La Chine n’est plus seulement un acteur clé de la production pharmaceutique mondiale : elle est devenue un concurrent direct en matière d’innovation, et compte bien le rester. Une réalité que les dirigeants des laboratoires occidentaux doivent désormais intégrer à leur stratégie.
Une étude récente, relayée par STAT+, révèle une évolution majeure : entre 2010 et 2020, la Chine a dépassé les États-Unis en nombre d’essais cliniques enregistrés, avec plus de 5 000 essais par an en 2024. 88 % de cette croissance provient de sociétés chinoises locales, et non de multinationales délocalisant leurs activités de R&D.
Cette transformation dépasse le cadre industriel.
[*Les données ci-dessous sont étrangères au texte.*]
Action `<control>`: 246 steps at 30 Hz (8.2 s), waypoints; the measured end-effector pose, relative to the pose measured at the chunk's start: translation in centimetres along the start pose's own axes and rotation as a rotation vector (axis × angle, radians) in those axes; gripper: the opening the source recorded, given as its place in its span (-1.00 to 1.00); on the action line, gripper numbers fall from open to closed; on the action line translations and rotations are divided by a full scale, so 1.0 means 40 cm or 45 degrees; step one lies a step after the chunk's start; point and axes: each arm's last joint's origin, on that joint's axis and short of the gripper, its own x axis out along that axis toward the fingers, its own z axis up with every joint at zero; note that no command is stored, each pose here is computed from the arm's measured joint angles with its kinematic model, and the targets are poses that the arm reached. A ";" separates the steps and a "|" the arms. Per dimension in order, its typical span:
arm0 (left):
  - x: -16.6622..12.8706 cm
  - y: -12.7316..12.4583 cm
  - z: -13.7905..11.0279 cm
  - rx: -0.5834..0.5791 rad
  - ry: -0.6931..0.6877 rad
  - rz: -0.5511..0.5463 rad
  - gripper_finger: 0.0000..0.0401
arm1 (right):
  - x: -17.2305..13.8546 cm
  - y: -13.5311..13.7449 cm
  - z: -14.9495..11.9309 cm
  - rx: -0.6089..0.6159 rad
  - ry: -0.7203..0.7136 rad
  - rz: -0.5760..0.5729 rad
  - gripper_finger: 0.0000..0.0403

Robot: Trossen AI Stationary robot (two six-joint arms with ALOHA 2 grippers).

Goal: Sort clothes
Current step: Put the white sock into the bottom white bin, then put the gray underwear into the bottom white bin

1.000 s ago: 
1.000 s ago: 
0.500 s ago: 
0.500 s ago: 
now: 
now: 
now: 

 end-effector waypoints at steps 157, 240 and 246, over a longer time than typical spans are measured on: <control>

Pékin a désormais pour ambition de faire de la biotechnologie et du secteur pharmaceutique les piliers de son développement économique, comme en témoigne son 15e plan quinquennal. Pour y parvenir, la Chine mise sur des outils juridiques ambitieux.
Des réglementations strictes pour sécuriser les chaînes d’approvisionnement
Le 7 avril dernier, le Conseil d’État chinois a publié le Décret n° 834, intitulé Règlement sur la sécurité des chaînes industrielles et d’approvisionnement. Entré en vigueur immédiatement, sans période de transition, ce texte confère à Pékin un pouvoir étendu : celui d’enquêter et de sanctionner toute entreprise étrangère dont les décisions commerciales seraient jugées préjudiciables à la sécurité des chaînes industrielles chinoises.
Avec ce décret, la Chine officialise une approche protectionniste, visant à protéger et à promouvoir ses propres acteurs industriels. Une stratégie qui pourrait contraindre les laboratoires occidentaux à revoir leur modèle d’implantation sur le marché chinois.
Un virage stratégique pour les laboratoires occidentaux
Pour les entreprises biopharmaceutiques occidentales, cette nouvelle donne représente un défi de taille. La Chine n’est plus un simple partenaire manufacturier, mais un concurrent direct en matière d’innovation. Les laboratoires devront désormais composer avec un cadre réglementaire plus strict, où la souveraineté industrielle prime sur les partenariats traditionnels.
Face à cette réalité, les entreprises devront adapter leur stratégie pour concilier accès au marché chinois et préservation de leurs intérêts. Une équation complexe, dans un contexte où Pékin renforce son emprise sur les chaînes d’approvisionnement globales.